_Requirement_.
Write out again each line of the material below, unchanged, from the first one to the line that holds "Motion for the".

_Provided data_.
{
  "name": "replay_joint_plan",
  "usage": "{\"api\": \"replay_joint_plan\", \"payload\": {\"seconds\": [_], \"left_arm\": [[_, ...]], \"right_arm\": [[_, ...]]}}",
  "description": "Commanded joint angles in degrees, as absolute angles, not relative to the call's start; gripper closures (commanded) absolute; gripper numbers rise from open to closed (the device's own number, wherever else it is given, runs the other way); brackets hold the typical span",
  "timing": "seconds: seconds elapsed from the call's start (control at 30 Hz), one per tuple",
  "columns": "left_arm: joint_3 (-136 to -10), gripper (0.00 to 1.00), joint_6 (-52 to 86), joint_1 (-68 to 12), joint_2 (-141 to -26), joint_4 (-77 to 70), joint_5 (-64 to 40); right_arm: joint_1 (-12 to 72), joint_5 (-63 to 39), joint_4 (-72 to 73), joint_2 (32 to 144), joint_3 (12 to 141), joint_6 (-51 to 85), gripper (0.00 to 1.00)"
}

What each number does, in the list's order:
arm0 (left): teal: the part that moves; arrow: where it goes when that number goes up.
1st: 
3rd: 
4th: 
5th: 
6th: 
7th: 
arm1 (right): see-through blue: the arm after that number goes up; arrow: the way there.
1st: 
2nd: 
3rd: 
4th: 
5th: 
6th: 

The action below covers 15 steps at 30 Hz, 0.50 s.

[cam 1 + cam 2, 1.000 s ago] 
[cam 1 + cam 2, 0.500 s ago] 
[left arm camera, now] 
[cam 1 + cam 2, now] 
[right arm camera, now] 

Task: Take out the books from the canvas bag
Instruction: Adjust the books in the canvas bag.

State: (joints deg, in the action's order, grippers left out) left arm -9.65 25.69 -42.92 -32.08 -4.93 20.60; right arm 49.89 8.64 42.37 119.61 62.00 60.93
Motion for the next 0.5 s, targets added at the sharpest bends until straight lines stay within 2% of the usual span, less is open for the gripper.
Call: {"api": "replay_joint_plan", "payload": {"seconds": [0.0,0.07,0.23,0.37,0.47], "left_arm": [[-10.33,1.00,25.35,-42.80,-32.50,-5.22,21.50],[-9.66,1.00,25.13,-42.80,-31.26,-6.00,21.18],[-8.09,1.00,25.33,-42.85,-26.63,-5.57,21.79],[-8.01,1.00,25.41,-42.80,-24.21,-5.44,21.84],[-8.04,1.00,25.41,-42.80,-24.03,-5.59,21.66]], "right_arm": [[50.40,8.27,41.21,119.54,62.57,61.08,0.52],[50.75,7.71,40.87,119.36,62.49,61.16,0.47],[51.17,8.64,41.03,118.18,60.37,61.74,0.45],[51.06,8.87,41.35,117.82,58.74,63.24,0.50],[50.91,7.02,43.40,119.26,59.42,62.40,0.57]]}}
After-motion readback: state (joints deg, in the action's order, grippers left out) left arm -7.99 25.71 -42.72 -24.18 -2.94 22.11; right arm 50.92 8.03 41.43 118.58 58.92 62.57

_Reply to the task_.
{
  "name": "replay_joint_plan",
  "usage": "{\"api\": \"replay_joint_plan\", \"payload\": {\"seconds\": [_], \"left_arm\": [[_, ...]], \"right_arm\": [[_, ...]]}}",
  "description": "Commanded joint angles in degrees, as absolute angles, not relative to the call's start; gripper closures (commanded) absolute; gripper numbers rise from open to closed (the device's own number, wherever else it is given, runs the other way); brackets hold the typical span",
  "timing": "seconds: seconds elapsed from the call's start (control at 30 Hz), one per tuple",
  "columns": "left_arm: joint_3 (-136 to -10), gripper (0.00 to 1.00), joint_6 (-52 to 86), joint_1 (-68 to 12), joint_2 (-141 to -26), joint_4 (-77 to 70), joint_5 (-64 to 40); right_arm: joint_1 (-12 to 72), joint_5 (-63 to 39), joint_4 (-72 to 73), joint_2 (32 to 144), joint_3 (12 to 141), joint_6 (-51 to 85), gripper (0.00 to 1.00)"
}

What each number does, in the list's order:
arm0 (left): teal: the part that moves; arrow: where it goes when that number goes up.
1st: 
3rd: 
4th: 
5th: 
6th: 
7th: 
arm1 (right): see-through blue: the arm after that number goes up; arrow: the way there.
1st: 
2nd: 
3rd: 
4th: 
5th: 
6th: 

The action below covers 15 steps at 30 Hz, 0.50 s.

[cam 1 + cam 2, 1.000 s ago] 
[cam 1 + cam 2, 0.500 s ago] 
[left arm camera, now] 
[cam 1 + cam 2, now] 
[right arm camera, now] 

Task: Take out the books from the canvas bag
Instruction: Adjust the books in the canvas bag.

State: (joints deg, in the action's order, grippers left out) left arm -9.65 25.69 -42.92 -32.08 -4.93 20.60; right arm 49.89 8.64 42.37 119.61 62.00 60.93
Motion for the next 0.5 s, targets added at the sharpest bends until straight lines stay within 2% of the usual span, less is open for the gripper.

That's the answer, with nothing more to add.